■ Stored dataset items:
========================
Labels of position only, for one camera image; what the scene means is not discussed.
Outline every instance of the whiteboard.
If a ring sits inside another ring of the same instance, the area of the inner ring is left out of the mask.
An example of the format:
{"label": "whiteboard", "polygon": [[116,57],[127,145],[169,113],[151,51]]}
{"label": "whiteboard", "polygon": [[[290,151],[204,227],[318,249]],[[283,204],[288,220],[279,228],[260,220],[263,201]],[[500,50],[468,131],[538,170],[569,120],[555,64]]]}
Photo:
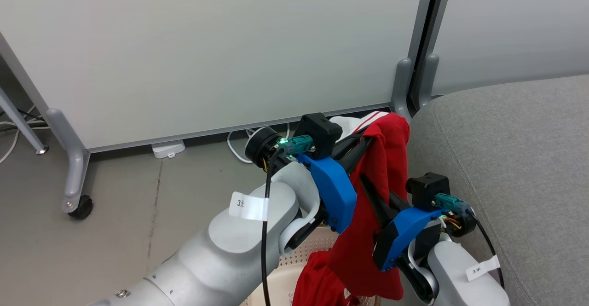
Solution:
{"label": "whiteboard", "polygon": [[589,0],[448,0],[433,95],[589,74]]}
{"label": "whiteboard", "polygon": [[387,103],[419,0],[0,0],[92,149]]}

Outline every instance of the caster wheel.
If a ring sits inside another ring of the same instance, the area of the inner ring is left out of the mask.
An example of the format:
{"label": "caster wheel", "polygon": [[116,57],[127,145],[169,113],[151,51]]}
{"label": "caster wheel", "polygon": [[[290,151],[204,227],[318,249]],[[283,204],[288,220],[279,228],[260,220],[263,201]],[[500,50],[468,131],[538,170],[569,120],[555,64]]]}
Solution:
{"label": "caster wheel", "polygon": [[74,219],[83,220],[90,215],[92,212],[92,208],[94,208],[94,204],[92,204],[92,199],[90,197],[83,195],[80,197],[80,203],[78,204],[78,208],[76,208],[73,212],[68,213]]}

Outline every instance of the white label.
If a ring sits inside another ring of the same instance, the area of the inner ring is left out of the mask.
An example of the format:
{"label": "white label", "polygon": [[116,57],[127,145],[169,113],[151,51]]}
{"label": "white label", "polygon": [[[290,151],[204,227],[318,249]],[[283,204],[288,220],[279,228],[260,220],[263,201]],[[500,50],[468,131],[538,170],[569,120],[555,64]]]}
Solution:
{"label": "white label", "polygon": [[268,199],[234,192],[229,203],[229,215],[247,220],[268,220]]}
{"label": "white label", "polygon": [[494,269],[497,269],[499,267],[500,267],[499,266],[499,259],[495,255],[491,259],[488,259],[487,261],[480,262],[480,264],[477,264],[476,266],[472,266],[471,268],[468,268],[467,269],[468,280],[472,281],[473,279],[481,277],[482,274],[484,274],[488,271],[492,271]]}

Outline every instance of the gray floor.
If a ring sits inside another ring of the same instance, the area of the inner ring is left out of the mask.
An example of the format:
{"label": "gray floor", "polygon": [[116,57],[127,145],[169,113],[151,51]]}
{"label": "gray floor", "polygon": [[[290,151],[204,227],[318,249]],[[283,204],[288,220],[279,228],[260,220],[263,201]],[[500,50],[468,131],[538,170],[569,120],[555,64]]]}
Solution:
{"label": "gray floor", "polygon": [[[95,208],[78,222],[59,210],[65,152],[49,130],[37,134],[48,153],[35,155],[21,137],[0,165],[0,306],[80,306],[128,287],[206,227],[232,191],[265,178],[210,138],[173,159],[148,147],[94,155],[85,193]],[[12,139],[0,134],[0,155]],[[385,304],[416,305],[411,297]]]}

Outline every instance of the beige plastic basket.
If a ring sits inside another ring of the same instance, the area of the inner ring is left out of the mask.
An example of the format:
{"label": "beige plastic basket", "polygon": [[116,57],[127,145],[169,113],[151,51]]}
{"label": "beige plastic basket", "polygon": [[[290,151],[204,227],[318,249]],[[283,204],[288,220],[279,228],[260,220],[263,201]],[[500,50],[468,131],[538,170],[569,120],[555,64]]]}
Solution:
{"label": "beige plastic basket", "polygon": [[[337,233],[327,226],[313,231],[294,252],[280,257],[280,264],[268,275],[268,288],[272,306],[292,306],[296,281],[311,253],[329,250],[337,239]],[[361,306],[380,306],[379,297],[359,297]],[[261,286],[246,299],[241,306],[265,306]]]}

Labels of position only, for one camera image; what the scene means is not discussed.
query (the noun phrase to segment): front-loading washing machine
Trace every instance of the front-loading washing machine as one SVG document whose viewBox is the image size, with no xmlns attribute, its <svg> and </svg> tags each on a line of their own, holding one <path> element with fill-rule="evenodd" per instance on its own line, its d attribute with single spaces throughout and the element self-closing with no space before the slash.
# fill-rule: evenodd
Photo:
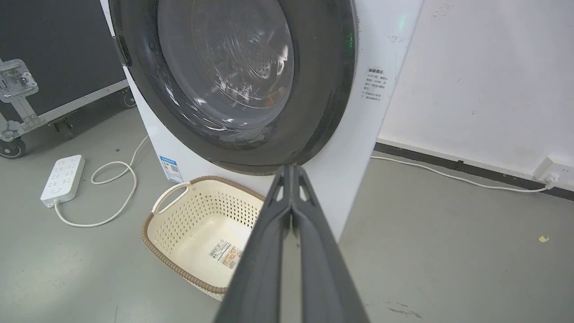
<svg viewBox="0 0 574 323">
<path fill-rule="evenodd" d="M 422 0 L 101 2 L 169 180 L 301 164 L 340 238 Z"/>
</svg>

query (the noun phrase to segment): cable
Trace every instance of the cable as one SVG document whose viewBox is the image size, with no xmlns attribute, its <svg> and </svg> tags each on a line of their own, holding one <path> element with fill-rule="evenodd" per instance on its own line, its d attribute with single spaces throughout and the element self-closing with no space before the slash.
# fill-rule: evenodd
<svg viewBox="0 0 574 323">
<path fill-rule="evenodd" d="M 404 164 L 404 165 L 410 165 L 410 166 L 416 166 L 416 167 L 420 167 L 420 168 L 424 168 L 426 170 L 430 170 L 432 172 L 435 172 L 439 175 L 442 176 L 446 176 L 448 178 L 452 178 L 452 179 L 457 179 L 457 180 L 462 180 L 463 182 L 467 182 L 469 184 L 472 185 L 476 185 L 476 186 L 480 186 L 480 187 L 484 187 L 486 189 L 492 189 L 492 190 L 504 190 L 504 191 L 513 191 L 513 192 L 519 192 L 519 193 L 536 193 L 536 192 L 542 192 L 542 191 L 546 191 L 551 189 L 552 187 L 554 187 L 552 182 L 549 182 L 545 187 L 538 189 L 538 190 L 520 190 L 520 189 L 511 189 L 509 187 L 501 187 L 501 186 L 490 186 L 490 185 L 483 185 L 483 184 L 479 184 L 476 182 L 473 182 L 471 180 L 468 179 L 464 179 L 464 178 L 460 178 L 460 177 L 456 177 L 453 175 L 448 175 L 445 174 L 443 172 L 439 172 L 438 170 L 432 169 L 430 167 L 424 166 L 424 165 L 420 165 L 420 164 L 415 164 L 415 163 L 408 163 L 406 161 L 400 161 L 400 160 L 396 160 L 396 159 L 392 159 L 392 158 L 387 158 L 387 157 L 378 157 L 378 156 L 371 156 L 371 158 L 373 159 L 382 159 L 382 160 L 388 160 L 390 162 L 395 162 L 395 163 L 399 163 L 399 164 Z"/>
<path fill-rule="evenodd" d="M 112 181 L 114 181 L 114 180 L 116 180 L 116 179 L 118 179 L 118 178 L 124 176 L 124 174 L 127 173 L 128 171 L 131 172 L 131 175 L 134 177 L 134 187 L 131 189 L 130 195 L 127 196 L 126 202 L 123 203 L 123 205 L 122 205 L 122 207 L 120 207 L 119 211 L 117 211 L 113 216 L 111 216 L 110 218 L 108 218 L 107 220 L 104 220 L 104 221 L 102 221 L 102 222 L 98 222 L 98 223 L 94 223 L 94 224 L 77 224 L 77 223 L 73 223 L 73 222 L 70 222 L 70 221 L 66 220 L 66 219 L 62 216 L 62 214 L 60 213 L 60 209 L 58 208 L 59 203 L 58 203 L 58 202 L 55 202 L 55 203 L 54 203 L 54 209 L 56 210 L 56 214 L 58 214 L 58 217 L 60 218 L 60 220 L 64 221 L 64 223 L 66 223 L 66 224 L 68 224 L 68 225 L 77 226 L 78 228 L 93 228 L 93 227 L 95 227 L 95 226 L 99 226 L 99 225 L 102 225 L 102 224 L 106 224 L 106 223 L 110 222 L 111 220 L 117 218 L 117 216 L 124 210 L 124 208 L 126 207 L 127 203 L 128 203 L 129 200 L 131 199 L 131 197 L 134 195 L 135 188 L 138 186 L 138 178 L 137 178 L 137 176 L 135 175 L 135 172 L 134 172 L 134 170 L 131 168 L 131 166 L 132 166 L 133 163 L 134 163 L 135 156 L 136 156 L 136 154 L 138 153 L 139 149 L 142 147 L 142 145 L 144 144 L 144 142 L 145 142 L 148 138 L 149 138 L 149 136 L 146 136 L 146 137 L 142 140 L 142 142 L 139 144 L 138 148 L 135 149 L 134 155 L 131 157 L 130 164 L 126 164 L 126 163 L 124 163 L 123 161 L 120 161 L 120 162 L 119 162 L 119 161 L 112 161 L 111 163 L 107 163 L 107 164 L 101 166 L 100 168 L 98 168 L 98 169 L 92 174 L 92 178 L 90 179 L 91 182 L 92 182 L 92 184 L 94 184 L 94 185 L 102 185 L 102 184 L 110 183 L 110 182 L 112 182 Z M 104 169 L 104 168 L 106 168 L 106 167 L 108 167 L 108 166 L 110 166 L 110 165 L 113 165 L 113 164 L 121 164 L 121 165 L 124 165 L 124 166 L 126 167 L 126 169 L 125 169 L 123 172 L 121 172 L 119 175 L 117 175 L 117 176 L 115 176 L 115 177 L 112 177 L 112 178 L 110 178 L 110 179 L 108 179 L 108 180 L 104 180 L 104 181 L 102 181 L 102 182 L 96 182 L 96 181 L 94 180 L 94 177 L 96 177 L 96 175 L 97 175 L 102 169 Z"/>
</svg>

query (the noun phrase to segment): beige plastic basket
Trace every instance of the beige plastic basket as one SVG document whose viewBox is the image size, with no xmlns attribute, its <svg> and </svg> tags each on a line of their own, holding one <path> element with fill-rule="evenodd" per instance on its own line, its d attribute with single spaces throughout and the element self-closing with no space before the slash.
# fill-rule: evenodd
<svg viewBox="0 0 574 323">
<path fill-rule="evenodd" d="M 185 191 L 159 210 L 165 198 L 182 187 Z M 215 176 L 177 184 L 153 206 L 142 239 L 167 266 L 221 301 L 264 199 Z"/>
</svg>

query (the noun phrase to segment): wall outlet box
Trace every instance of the wall outlet box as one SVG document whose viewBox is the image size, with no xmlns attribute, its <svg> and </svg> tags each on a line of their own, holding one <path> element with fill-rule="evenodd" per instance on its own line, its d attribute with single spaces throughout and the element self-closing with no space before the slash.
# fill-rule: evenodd
<svg viewBox="0 0 574 323">
<path fill-rule="evenodd" d="M 574 189 L 574 162 L 557 156 L 548 156 L 534 171 L 534 177 L 546 183 L 550 178 L 558 178 L 556 184 Z"/>
<path fill-rule="evenodd" d="M 85 163 L 81 155 L 57 160 L 40 197 L 42 203 L 52 207 L 55 202 L 63 203 L 76 197 Z"/>
</svg>

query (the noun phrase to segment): white power strip
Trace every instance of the white power strip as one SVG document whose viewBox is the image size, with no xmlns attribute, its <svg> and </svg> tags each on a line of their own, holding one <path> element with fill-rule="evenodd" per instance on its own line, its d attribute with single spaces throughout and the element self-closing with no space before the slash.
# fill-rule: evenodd
<svg viewBox="0 0 574 323">
<path fill-rule="evenodd" d="M 40 199 L 47 207 L 76 197 L 86 161 L 81 155 L 59 159 L 50 173 Z"/>
</svg>

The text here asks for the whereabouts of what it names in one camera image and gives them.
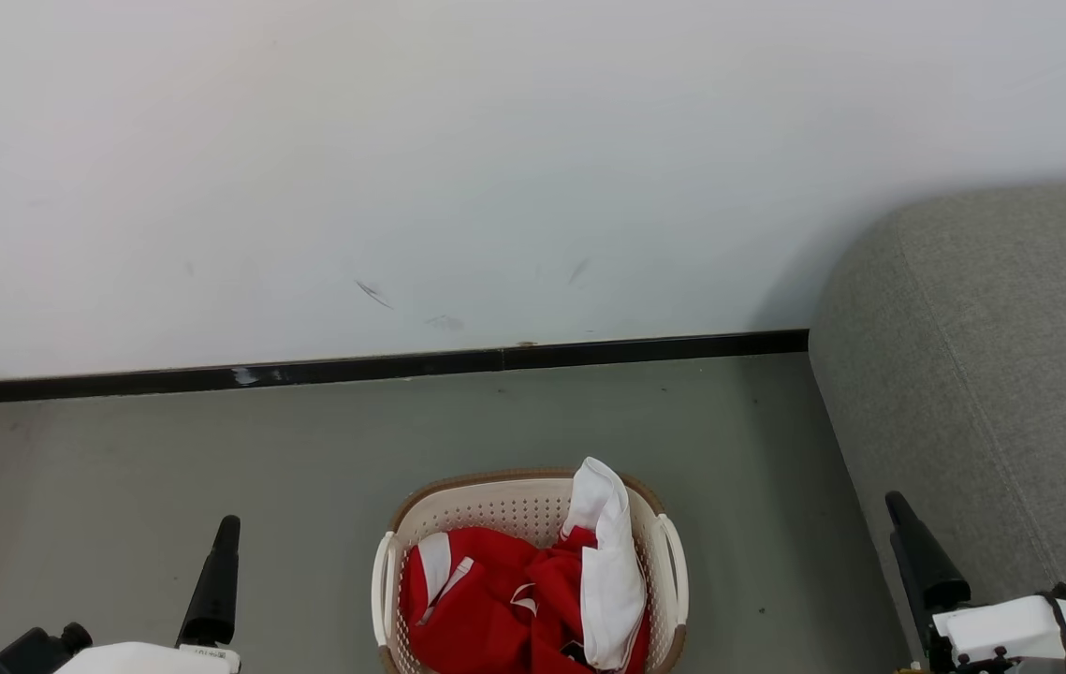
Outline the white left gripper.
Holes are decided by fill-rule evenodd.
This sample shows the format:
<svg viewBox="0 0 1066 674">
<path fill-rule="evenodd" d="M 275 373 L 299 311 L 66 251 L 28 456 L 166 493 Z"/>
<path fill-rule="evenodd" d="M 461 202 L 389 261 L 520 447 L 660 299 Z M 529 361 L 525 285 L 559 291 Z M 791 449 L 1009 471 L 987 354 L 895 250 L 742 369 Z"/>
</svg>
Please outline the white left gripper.
<svg viewBox="0 0 1066 674">
<path fill-rule="evenodd" d="M 241 674 L 233 649 L 241 520 L 221 519 L 176 639 L 177 648 L 122 641 L 80 649 L 56 674 Z"/>
</svg>

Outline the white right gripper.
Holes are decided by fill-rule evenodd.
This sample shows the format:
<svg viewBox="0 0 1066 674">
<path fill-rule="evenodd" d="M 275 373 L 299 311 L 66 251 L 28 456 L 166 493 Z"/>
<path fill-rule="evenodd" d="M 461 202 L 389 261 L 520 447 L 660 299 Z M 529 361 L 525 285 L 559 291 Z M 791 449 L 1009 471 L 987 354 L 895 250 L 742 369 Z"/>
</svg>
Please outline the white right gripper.
<svg viewBox="0 0 1066 674">
<path fill-rule="evenodd" d="M 922 660 L 906 674 L 1066 674 L 1066 601 L 1034 594 L 965 608 L 971 588 L 899 491 L 886 494 L 889 545 Z"/>
</svg>

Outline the black skirting board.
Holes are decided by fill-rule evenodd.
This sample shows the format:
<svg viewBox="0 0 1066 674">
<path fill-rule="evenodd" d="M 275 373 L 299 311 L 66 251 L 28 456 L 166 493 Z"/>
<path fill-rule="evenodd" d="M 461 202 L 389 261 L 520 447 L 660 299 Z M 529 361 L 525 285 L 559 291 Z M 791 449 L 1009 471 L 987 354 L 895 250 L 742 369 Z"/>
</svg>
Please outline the black skirting board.
<svg viewBox="0 0 1066 674">
<path fill-rule="evenodd" d="M 671 337 L 588 343 L 512 346 L 461 351 L 391 355 L 332 362 L 281 362 L 164 370 L 104 373 L 68 378 L 25 378 L 0 381 L 0 403 L 80 400 L 192 394 L 276 387 L 310 387 L 353 381 L 382 381 L 468 373 L 554 370 L 597 364 L 678 362 L 802 353 L 808 330 Z"/>
</svg>

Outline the cream perforated laundry basket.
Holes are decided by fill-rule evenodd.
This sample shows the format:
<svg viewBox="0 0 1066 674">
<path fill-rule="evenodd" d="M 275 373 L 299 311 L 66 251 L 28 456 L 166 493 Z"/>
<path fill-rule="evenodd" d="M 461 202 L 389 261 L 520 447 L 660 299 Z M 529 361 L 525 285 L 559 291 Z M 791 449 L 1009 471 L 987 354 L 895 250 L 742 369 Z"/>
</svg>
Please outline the cream perforated laundry basket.
<svg viewBox="0 0 1066 674">
<path fill-rule="evenodd" d="M 488 526 L 538 547 L 558 537 L 570 504 L 574 470 L 540 468 L 472 474 L 414 491 L 395 511 L 372 564 L 372 627 L 384 674 L 435 674 L 409 648 L 400 596 L 407 555 L 421 537 L 464 526 Z M 647 674 L 671 674 L 685 649 L 690 585 L 685 548 L 664 504 L 643 482 L 628 490 L 641 572 L 648 585 Z"/>
</svg>

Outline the grey fabric sofa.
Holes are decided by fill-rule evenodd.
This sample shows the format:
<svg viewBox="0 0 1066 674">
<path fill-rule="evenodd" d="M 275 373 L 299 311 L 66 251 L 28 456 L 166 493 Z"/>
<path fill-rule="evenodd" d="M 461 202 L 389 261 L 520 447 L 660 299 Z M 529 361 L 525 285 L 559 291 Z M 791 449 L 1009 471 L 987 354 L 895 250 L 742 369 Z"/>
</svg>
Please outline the grey fabric sofa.
<svg viewBox="0 0 1066 674">
<path fill-rule="evenodd" d="M 899 491 L 974 603 L 1066 583 L 1066 183 L 943 196 L 851 244 L 808 357 L 906 640 L 884 497 Z"/>
</svg>

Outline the red and white garment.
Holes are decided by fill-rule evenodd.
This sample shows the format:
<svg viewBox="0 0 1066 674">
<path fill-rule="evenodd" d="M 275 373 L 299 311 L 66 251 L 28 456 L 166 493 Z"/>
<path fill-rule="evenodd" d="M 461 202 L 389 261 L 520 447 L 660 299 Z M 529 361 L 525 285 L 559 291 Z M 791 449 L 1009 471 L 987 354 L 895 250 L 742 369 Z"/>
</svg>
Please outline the red and white garment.
<svg viewBox="0 0 1066 674">
<path fill-rule="evenodd" d="M 549 548 L 486 526 L 422 537 L 401 591 L 413 656 L 437 674 L 647 674 L 643 623 L 626 665 L 588 661 L 598 626 L 581 613 L 581 572 L 596 548 L 579 526 Z"/>
</svg>
========================
■ Exercise instructions:
Reply with nothing except the number of lines in the records that include the word "noun".

■ Output of the exercise:
5